Write out the complete data exactly as written.
____________
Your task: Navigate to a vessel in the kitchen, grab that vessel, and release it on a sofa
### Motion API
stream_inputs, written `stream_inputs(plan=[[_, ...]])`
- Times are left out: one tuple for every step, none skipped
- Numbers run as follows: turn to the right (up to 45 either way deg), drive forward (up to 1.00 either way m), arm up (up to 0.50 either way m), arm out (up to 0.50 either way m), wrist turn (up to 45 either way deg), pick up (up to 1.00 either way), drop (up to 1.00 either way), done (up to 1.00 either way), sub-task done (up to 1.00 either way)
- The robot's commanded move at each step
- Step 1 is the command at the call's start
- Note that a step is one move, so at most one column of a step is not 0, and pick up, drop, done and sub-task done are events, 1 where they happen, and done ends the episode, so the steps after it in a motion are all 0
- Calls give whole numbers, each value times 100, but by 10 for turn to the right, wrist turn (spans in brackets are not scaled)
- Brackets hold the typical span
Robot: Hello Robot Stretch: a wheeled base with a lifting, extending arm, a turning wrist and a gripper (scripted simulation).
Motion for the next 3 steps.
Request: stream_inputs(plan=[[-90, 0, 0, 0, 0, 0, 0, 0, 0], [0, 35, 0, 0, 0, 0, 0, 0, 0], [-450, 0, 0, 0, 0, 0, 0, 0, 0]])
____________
Answer section:
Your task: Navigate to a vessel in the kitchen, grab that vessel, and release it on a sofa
### Motion API
stream_inputs, written `stream_inputs(plan=[[_, ...]])`
- Times are left out: one tuple for every step, none skipped
- Numbers run as follows: turn to the right (up to 45 either way deg), drive forward (up to 1.00 either way m), arm up (up to 0.50 either way m), arm out (up to 0.50 either way m), wrist turn (up to 45 either way deg), pick up (up to 1.00 either way), drop (up to 1.00 either way), done (up to 1.00 either way), sub-task done (up to 1.00 either way)
- The robot's commanded move at each step
- Step 1 is the command at the call's start
- Note that a step is one move, so at most one column of a step is not 0, and pick up, drop, done and sub-task done are events, 1 where they happen, and done ends the episode, so the steps after it in a motion are all 0
- Calls give whole numbers, each value times 100, but by 10 for turn to the right, wrist turn (spans in brackets are not scaled)
- Brackets hold the typical span
Robot: Hello Robot Stretch: a wheeled base with a lifting, extending arm, a turning wrist and a gripper (scripted simulation).
Motion for the next 3 steps.
Request: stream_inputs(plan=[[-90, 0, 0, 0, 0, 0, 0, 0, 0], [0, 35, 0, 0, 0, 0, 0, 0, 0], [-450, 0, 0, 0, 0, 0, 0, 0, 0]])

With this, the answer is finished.